The total phenolic content (TPF) and Anthocyanin content (ANT) of the skins from 120 frozen berries were measured. Berries were peeled and the skins were weighted, dried at 37°C and powdered. 0.5 g of samples powder was incubated overnight in 10 mL of 70% ethanol and 1% hydrochloric acid. Subsequently, the sample extracts were filtered through a 0.45 µm syringe cellulose filter and stored at −20 °C until further analysis. TPC was determined by employing the Folin-Ciocalteu colorimetric method, as delineated by Waterhouse [27]. The reaction mixture was prepared with 1 mL of water, 0.02 mL of sample extract, 0.2 mL of the Folin-Ciocalteu reagent, and 0.8 mL of a 10% sodium carbonate solution. Absorbance was measured at 760 nm following a 90-minute incubation period at room temperature with a spectrophotometer Agilent 8453 (Agilent Technologies, Santa Clara, California). The results were expressed as milligrams of gallic acid equivalent per gram of dry weight, based on a gallic acid calibration curve (50 to 500 mg/L with R2 = 0.998).

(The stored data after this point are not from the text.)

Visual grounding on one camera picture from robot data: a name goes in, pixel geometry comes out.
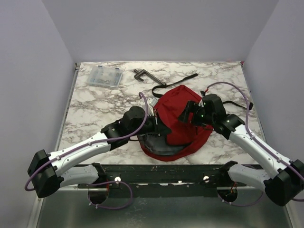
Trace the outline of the red backpack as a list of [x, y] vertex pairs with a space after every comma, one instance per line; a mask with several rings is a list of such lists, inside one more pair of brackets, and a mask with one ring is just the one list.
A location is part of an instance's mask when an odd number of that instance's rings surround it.
[[[163, 95], [156, 93], [155, 90], [167, 88], [167, 85], [158, 85], [152, 89], [153, 96], [158, 99], [153, 112], [172, 132], [160, 137], [138, 136], [141, 149], [149, 157], [163, 162], [175, 161], [198, 151], [213, 131], [228, 139], [238, 126], [244, 125], [244, 121], [239, 117], [226, 113], [224, 108], [226, 102], [223, 102], [218, 95], [208, 95], [204, 91], [199, 95], [182, 84], [196, 76], [197, 74], [193, 74], [174, 83], [175, 88]], [[199, 103], [205, 108], [207, 115], [211, 118], [211, 125], [193, 125], [190, 122], [192, 114], [187, 123], [178, 120], [188, 101]]]

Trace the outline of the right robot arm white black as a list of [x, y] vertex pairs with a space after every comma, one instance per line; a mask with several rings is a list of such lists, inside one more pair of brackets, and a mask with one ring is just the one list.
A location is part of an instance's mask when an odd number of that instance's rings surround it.
[[202, 97], [199, 103], [188, 101], [178, 117], [194, 126], [211, 126], [227, 140], [249, 154], [261, 169], [256, 170], [230, 161], [222, 167], [218, 180], [224, 186], [240, 182], [263, 191], [278, 206], [284, 206], [304, 189], [304, 164], [281, 155], [253, 134], [235, 114], [227, 114], [216, 94]]

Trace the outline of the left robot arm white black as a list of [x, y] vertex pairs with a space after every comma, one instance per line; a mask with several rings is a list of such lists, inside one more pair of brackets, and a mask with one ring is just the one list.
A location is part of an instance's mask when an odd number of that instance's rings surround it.
[[96, 155], [112, 151], [127, 144], [134, 135], [165, 136], [171, 130], [155, 115], [148, 115], [139, 106], [131, 107], [120, 120], [106, 125], [100, 132], [69, 148], [46, 153], [35, 153], [28, 168], [29, 180], [39, 198], [52, 195], [61, 187], [88, 184], [96, 188], [105, 183], [101, 167], [79, 164]]

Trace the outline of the clear plastic organizer box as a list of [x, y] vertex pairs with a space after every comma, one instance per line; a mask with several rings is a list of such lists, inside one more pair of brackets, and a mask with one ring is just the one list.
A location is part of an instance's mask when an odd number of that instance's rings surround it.
[[105, 66], [94, 66], [87, 78], [91, 86], [117, 88], [123, 77], [123, 70]]

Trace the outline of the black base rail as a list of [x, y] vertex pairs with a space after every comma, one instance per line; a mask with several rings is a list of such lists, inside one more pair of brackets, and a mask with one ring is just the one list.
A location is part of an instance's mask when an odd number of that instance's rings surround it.
[[133, 197], [216, 197], [224, 193], [235, 198], [236, 190], [244, 187], [224, 173], [224, 165], [78, 165], [62, 175], [61, 189], [72, 187], [87, 190], [98, 200]]

ANT was determined using a protocol based on the differential pH method proposed by Lee et al. [28]. Appropriate dilutions of grape extract were mixed with buffers of 0.025 M potassium chloride (pH 1) or 0.4 M sodium acetate (pH 4.5). Absorbance was measured at 520 and 700 nm using the Agilent 8453 spectrophotometric system (Agilent Technologies, Santa Clara, CA). The results were expressed in milligrams of cyanidin-3-glucoside equivalents per gram of dried grape skin (mg Cy/g skin).

Statistical Analysis

The normal distribution of data and their variance were checked by Shapiro -Wilk test and Levene test. Outliers were evidenced by Grubb test. Data were subjected to a two-way ANOVA, in order to verify any significative interaction between the two factors Cultivar × Treatments. Subsequently, a multiple pairwise comparisons by Tukey test post-hoc test was applied to separate means of each variable in both cultivars at a significance level of α = 0.05. Finally, mechanical and color parameters were separately subjected to Principal Component Analysis to verify the effect of IY treatments on the variables on the two cultivars. Statistical analysis was conducted by means of Statgraphics Centurion XV version 15 (The Plains, Virginia).

3. Results

Table 1 shows the results of the two-way ANOVA on must and qualitative traits of Merlot and Cabernet S. berries treated with Inactive Yeasts (IY) in pre-veraison (T1) and veraison (T2). Tritatable Acidity (TA), pH and Total Polyphenolic Content (TPC) were neither statistically influenced by the factor Cultivar nor by the factor Treatment nor by the interaction between the two factors. On the contrary, MBW and ANT were influenced by both factors and their interaction, while TSS showed variations only in relation to the factor Cultivar. Given the evident effect of the Cultivar on the parameters considered, we further investigated how the individual variables within each cultivar behaved as a function of treatment level. The table contains the pairwise comparisons of the mean values for the analysed variables within each cultivar, which were determined using the Tukey test. In relation to MBW, in both cultivars a loss of berry weight was observed in the T1 thesis, while in the T2 the weight was almost unchanged compared to the control thesis Test. Contrasting results were instead obtained for ANT, which decreased significantly for Cabernet Sauvignon. in T2, while it increased significantly for Merlot, especially in T2. On the other hand, TPCs in Cabernet Sauvignon. were almost unchanged despite the theses, while in Merlot their increase was evident in particular in thesis T1, although T2 also showed an increase, although not significant compared to Test.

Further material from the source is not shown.